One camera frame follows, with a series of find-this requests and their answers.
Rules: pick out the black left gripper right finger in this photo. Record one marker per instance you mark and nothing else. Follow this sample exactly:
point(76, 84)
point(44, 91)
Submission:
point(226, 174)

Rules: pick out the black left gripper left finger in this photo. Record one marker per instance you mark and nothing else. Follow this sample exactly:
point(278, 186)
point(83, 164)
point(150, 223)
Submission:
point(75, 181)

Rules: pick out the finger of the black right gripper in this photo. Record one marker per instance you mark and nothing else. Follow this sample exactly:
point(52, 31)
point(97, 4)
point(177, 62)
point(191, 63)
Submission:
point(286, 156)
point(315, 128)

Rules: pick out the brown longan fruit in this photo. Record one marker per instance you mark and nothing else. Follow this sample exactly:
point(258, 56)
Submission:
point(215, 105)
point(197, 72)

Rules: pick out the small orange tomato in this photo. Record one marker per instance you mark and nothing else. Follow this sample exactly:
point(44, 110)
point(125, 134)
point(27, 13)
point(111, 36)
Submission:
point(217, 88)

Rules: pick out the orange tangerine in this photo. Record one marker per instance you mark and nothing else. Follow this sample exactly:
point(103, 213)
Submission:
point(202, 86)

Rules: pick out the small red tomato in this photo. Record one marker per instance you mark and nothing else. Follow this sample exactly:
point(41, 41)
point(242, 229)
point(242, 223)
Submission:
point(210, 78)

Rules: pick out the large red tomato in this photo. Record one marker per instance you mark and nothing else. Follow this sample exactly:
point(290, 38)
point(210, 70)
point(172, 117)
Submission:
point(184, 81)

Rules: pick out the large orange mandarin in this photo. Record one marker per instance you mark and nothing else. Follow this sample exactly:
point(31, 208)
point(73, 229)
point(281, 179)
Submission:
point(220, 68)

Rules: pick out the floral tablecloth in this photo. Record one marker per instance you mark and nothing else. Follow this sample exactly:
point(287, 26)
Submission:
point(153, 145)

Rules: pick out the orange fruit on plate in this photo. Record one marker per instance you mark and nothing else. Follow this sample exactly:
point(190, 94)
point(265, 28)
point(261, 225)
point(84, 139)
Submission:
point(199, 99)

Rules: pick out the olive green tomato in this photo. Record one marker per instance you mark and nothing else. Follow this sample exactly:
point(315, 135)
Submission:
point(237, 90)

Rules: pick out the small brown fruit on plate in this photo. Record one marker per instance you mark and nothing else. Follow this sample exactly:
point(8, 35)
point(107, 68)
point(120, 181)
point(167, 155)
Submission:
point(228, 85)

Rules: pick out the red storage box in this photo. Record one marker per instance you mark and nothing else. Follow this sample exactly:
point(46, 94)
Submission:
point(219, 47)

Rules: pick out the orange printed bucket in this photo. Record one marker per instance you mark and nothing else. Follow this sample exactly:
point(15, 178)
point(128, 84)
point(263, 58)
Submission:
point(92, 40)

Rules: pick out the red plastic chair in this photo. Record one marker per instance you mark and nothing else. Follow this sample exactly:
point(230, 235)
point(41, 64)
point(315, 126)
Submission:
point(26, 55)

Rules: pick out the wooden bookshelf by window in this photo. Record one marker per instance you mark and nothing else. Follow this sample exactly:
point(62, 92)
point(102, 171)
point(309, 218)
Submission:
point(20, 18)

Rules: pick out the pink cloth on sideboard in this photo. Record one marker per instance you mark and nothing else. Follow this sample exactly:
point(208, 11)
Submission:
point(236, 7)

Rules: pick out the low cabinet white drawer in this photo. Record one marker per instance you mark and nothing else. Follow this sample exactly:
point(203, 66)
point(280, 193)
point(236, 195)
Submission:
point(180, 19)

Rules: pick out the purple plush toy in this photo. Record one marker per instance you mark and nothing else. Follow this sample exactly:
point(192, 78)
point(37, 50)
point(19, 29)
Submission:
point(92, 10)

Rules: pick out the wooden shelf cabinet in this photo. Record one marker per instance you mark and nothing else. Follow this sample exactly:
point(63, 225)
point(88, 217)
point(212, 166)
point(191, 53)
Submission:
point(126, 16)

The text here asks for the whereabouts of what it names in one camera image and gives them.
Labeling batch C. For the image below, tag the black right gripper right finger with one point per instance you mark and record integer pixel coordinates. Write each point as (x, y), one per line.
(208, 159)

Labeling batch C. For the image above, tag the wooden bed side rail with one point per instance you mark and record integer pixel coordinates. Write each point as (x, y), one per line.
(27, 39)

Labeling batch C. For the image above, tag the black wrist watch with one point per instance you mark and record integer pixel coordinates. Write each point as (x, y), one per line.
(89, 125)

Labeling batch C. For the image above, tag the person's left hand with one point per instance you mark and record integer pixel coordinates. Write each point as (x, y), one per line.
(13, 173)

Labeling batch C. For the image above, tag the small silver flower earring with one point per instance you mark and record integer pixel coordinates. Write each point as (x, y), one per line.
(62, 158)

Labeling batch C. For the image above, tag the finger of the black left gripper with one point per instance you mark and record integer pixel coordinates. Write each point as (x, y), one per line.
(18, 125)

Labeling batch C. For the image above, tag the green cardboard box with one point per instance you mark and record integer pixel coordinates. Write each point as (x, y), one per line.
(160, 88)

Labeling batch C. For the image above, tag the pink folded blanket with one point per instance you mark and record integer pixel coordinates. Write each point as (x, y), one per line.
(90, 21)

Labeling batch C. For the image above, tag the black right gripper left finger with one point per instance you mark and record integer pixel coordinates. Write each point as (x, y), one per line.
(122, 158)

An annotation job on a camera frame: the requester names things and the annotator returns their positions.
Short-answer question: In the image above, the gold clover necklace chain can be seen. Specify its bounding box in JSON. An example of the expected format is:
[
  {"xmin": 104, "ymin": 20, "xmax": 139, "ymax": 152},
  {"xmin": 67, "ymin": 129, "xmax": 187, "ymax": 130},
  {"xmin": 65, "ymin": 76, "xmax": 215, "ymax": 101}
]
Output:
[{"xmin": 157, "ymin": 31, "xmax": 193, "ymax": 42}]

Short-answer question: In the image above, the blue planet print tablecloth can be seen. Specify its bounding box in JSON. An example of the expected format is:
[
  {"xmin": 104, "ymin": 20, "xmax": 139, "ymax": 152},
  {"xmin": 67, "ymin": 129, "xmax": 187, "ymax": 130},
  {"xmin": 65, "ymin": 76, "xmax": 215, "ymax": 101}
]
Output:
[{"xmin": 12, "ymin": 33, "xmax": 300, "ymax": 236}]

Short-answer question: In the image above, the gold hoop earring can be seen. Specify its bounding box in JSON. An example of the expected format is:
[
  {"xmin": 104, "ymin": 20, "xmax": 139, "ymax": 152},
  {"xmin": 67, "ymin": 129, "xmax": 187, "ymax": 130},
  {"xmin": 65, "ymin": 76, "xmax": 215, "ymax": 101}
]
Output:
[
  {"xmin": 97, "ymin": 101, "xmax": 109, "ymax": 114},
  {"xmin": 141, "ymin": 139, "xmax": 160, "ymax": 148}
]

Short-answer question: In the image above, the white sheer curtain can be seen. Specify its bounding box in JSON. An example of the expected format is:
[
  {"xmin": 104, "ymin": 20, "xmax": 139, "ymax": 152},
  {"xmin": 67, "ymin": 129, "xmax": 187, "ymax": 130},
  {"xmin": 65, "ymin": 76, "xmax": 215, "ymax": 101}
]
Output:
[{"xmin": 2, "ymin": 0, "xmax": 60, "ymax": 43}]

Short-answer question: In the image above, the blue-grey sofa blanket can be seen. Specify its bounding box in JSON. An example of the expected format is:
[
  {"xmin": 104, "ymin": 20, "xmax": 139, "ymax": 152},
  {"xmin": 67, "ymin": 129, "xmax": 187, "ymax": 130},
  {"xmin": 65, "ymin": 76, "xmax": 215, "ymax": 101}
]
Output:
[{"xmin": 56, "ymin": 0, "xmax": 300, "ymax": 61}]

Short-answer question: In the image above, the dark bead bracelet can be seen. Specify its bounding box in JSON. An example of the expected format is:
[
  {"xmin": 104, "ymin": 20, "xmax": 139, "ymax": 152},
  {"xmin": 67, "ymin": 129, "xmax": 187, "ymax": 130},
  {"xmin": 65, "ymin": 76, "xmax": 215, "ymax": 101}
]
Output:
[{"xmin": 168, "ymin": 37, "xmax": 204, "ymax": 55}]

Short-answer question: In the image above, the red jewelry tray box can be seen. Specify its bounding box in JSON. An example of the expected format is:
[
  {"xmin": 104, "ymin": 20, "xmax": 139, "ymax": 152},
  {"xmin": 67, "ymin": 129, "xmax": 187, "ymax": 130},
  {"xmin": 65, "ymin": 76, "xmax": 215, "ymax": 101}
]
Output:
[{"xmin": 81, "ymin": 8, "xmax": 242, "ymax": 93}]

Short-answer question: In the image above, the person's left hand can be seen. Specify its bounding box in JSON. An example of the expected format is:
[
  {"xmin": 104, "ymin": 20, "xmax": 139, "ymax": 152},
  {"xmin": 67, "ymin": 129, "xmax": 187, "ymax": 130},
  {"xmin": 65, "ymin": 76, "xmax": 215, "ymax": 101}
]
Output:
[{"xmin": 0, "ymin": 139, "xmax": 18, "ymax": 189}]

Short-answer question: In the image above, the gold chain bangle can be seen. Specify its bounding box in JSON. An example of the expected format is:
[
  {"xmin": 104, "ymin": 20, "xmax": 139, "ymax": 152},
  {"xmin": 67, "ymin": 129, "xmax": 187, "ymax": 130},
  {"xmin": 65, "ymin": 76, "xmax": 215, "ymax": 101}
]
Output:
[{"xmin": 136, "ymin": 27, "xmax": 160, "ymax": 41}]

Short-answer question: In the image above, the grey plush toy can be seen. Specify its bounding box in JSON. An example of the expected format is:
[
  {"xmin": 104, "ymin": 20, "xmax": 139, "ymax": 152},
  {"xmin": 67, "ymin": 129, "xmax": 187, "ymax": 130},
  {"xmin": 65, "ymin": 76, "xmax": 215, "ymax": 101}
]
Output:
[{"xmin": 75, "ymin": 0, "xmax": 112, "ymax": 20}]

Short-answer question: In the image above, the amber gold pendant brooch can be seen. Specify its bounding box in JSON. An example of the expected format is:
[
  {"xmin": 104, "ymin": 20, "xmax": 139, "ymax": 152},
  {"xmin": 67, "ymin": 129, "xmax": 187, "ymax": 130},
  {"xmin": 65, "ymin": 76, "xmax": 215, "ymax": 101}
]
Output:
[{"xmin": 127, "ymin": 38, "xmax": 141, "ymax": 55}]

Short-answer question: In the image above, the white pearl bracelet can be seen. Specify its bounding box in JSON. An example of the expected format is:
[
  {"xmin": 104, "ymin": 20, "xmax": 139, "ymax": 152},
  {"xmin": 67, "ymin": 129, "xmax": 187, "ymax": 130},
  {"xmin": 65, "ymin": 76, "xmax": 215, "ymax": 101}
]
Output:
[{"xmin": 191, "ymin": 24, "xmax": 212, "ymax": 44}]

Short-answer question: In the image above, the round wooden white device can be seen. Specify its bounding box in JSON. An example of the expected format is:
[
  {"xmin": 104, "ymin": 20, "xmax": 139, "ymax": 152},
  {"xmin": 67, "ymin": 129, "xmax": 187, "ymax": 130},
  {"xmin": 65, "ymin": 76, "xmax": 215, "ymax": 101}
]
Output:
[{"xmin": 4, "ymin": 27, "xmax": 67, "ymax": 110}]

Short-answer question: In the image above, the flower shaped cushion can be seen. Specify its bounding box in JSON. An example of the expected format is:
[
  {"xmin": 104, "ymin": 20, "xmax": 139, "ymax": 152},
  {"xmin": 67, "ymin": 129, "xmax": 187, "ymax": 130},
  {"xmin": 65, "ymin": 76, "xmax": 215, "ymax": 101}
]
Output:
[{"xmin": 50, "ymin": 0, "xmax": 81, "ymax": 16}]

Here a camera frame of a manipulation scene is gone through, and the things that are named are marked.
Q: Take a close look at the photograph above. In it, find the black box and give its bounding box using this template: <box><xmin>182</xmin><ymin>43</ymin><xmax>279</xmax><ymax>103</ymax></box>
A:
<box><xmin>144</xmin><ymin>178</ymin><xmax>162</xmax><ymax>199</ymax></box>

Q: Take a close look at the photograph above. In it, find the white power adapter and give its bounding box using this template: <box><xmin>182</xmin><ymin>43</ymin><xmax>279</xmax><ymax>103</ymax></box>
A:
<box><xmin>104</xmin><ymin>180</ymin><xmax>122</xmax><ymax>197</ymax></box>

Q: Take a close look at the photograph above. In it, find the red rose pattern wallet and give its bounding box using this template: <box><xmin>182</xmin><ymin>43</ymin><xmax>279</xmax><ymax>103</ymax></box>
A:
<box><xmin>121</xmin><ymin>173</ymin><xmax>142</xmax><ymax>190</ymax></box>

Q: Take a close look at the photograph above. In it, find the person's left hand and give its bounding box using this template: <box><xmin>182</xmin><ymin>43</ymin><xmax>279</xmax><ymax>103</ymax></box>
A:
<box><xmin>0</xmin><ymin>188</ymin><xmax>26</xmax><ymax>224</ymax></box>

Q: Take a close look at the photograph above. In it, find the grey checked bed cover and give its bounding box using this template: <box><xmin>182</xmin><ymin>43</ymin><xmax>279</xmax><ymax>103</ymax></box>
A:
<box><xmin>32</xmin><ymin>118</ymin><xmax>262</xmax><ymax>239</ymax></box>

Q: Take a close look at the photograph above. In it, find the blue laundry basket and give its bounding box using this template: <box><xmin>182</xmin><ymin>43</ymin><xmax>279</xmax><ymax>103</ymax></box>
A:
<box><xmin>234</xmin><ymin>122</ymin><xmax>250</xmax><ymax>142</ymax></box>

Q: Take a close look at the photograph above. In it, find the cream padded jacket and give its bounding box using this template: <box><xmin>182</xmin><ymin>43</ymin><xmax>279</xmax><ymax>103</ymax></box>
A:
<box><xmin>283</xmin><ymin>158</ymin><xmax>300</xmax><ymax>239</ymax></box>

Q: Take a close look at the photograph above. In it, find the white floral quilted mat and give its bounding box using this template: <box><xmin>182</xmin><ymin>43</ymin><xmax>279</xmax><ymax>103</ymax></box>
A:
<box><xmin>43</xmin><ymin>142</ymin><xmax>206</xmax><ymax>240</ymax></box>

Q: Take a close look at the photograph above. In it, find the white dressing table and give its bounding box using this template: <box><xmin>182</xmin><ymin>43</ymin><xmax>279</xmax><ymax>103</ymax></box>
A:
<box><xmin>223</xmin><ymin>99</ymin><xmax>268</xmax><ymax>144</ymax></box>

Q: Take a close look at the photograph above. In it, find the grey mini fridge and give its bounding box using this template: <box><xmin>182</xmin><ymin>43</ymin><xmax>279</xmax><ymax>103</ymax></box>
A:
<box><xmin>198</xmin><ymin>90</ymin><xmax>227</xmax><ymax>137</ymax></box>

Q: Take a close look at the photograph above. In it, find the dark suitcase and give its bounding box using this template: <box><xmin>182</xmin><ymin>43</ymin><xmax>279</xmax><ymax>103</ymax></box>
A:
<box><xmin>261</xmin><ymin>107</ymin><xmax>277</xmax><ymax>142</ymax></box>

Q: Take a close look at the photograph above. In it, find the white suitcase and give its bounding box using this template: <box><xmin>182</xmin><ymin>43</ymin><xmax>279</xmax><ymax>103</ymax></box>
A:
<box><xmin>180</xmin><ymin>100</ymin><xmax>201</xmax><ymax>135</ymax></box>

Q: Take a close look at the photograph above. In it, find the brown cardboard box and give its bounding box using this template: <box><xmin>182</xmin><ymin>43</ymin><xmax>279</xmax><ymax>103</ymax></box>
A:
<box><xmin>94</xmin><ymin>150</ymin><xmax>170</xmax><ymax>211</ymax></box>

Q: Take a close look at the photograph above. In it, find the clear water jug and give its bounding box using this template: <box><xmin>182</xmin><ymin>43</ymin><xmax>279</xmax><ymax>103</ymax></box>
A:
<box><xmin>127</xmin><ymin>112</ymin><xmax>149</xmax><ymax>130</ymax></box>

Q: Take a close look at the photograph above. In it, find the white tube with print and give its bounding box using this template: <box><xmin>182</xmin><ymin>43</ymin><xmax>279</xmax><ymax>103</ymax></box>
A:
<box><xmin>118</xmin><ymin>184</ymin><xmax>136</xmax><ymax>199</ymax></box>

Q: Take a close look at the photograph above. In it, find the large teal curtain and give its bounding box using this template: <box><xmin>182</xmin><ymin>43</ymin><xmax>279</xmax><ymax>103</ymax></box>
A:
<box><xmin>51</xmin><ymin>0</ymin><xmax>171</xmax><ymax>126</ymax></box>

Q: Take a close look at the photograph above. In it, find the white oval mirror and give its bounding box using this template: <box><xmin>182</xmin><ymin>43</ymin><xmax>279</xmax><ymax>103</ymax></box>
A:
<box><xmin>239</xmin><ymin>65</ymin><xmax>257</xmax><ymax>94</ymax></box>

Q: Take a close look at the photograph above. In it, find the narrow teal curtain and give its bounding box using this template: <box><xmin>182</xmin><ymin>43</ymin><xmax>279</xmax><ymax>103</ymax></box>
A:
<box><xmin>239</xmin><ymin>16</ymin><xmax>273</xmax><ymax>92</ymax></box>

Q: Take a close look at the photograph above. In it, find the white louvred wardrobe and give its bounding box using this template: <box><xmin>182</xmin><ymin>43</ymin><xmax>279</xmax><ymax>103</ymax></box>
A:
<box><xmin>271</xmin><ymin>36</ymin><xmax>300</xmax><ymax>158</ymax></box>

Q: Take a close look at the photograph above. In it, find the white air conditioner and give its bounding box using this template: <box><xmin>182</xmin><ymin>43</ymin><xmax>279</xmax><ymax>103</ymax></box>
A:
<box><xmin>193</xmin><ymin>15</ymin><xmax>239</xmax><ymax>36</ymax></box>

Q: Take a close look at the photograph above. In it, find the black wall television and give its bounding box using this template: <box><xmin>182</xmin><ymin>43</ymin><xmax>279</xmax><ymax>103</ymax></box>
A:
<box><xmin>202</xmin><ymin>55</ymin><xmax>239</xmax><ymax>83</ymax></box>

══════

Directions
Having output the line that contains "point(103, 213)", stop. Every line before it, back to the first line of the data, must be reproduced exactly.

Answer below
One camera frame follows, with a series of find-this requests and their answers.
Rules: pick out the black left gripper right finger in this photo. Record one marker per instance you mark and nothing else. Follow this sample exactly:
point(76, 84)
point(44, 91)
Submission:
point(226, 174)

Rules: pick out the black left gripper left finger in this photo. Record one marker per instance you mark and nothing else. Follow this sample exactly:
point(278, 186)
point(83, 164)
point(150, 223)
Submission:
point(75, 181)

Rules: pick out the finger of the black right gripper in this photo. Record one marker per instance you mark and nothing else. Follow this sample exactly:
point(52, 31)
point(97, 4)
point(177, 62)
point(191, 63)
Submission:
point(286, 156)
point(315, 128)

Rules: pick out the brown longan fruit in this photo. Record one marker per instance you mark and nothing else. Follow this sample exactly:
point(258, 56)
Submission:
point(215, 105)
point(197, 72)

Rules: pick out the small orange tomato in this photo. Record one marker per instance you mark and nothing else. Follow this sample exactly:
point(44, 110)
point(125, 134)
point(27, 13)
point(111, 36)
Submission:
point(217, 88)

Rules: pick out the orange tangerine in this photo. Record one marker per instance you mark and nothing else. Follow this sample exactly:
point(103, 213)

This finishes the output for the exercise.